TASK INSTRUCTIONS: Give the data below again exactly as written, without its pictures.

DATA EXTRACTS:
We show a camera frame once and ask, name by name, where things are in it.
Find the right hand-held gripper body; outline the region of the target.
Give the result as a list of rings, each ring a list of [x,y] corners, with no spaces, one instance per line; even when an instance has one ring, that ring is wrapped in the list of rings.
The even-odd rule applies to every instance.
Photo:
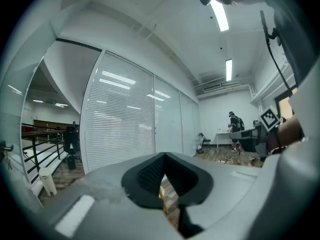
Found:
[[[256,131],[255,150],[262,161],[265,160],[269,155],[269,133],[279,124],[280,119],[275,110],[271,107],[266,108],[259,116],[257,122],[254,124]]]

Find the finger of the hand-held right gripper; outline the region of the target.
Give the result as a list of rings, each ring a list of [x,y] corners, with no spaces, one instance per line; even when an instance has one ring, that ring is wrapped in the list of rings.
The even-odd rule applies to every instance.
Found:
[[[232,132],[229,137],[232,141],[238,141],[245,152],[256,152],[257,130],[255,128]]]

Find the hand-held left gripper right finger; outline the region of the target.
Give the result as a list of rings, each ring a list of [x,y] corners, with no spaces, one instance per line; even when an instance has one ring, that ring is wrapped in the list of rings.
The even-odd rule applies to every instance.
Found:
[[[260,168],[227,165],[178,153],[164,155],[165,174],[179,194],[179,230],[165,237],[247,237],[261,208],[253,191]]]

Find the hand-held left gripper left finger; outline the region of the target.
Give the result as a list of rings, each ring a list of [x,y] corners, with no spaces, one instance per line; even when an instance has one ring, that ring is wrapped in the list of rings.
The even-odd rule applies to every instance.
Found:
[[[50,240],[179,240],[158,209],[142,208],[122,188],[125,172],[152,158],[143,155],[98,168],[63,190],[42,210]]]

WRITTEN ANSWER:
We show a camera frame once and ask, name by name, where things are in it.
Find the right hand-held gripper body; outline the region of the target.
Give the result as a list of rings, each ring a list of [x,y] corners, with no spaces, one instance per line; even when an instance has one ring, that ring is wrapped in the list of rings.
The even-odd rule applies to every instance.
Photo:
Found:
[[[256,131],[255,150],[262,161],[265,160],[269,155],[269,133],[279,124],[280,119],[275,110],[271,107],[266,108],[259,116],[257,122],[254,124]]]

Find the finger of the hand-held right gripper; outline the region of the target.
Give the result as a list of rings, each ring a list of [x,y] corners, with no spaces, one instance per line; even when an instance has one ring, that ring is wrapped in the list of rings.
The even-odd rule applies to every instance.
Found:
[[[232,132],[229,137],[232,141],[238,141],[245,152],[256,152],[257,130],[255,128]]]

Find the hand-held left gripper right finger; outline the region of the target.
Give the result as a list of rings, each ring a list of [x,y] corners, with no spaces, one instance per line; even when an instance has one ring, that ring is wrapped in the list of rings.
The even-odd rule applies to every instance.
Found:
[[[260,168],[227,165],[178,153],[164,155],[165,174],[179,194],[179,230],[165,237],[247,237],[261,208],[253,191]]]

Find the hand-held left gripper left finger; outline the region of the target.
Give the result as a list of rings, each ring a list of [x,y] corners, with no spaces, one instance per line; even when an instance has one ring, that ring is wrapped in the list of rings.
The even-odd rule applies to every instance.
Found:
[[[50,240],[179,240],[158,209],[142,208],[122,188],[125,172],[152,158],[143,155],[98,168],[63,190],[42,210]]]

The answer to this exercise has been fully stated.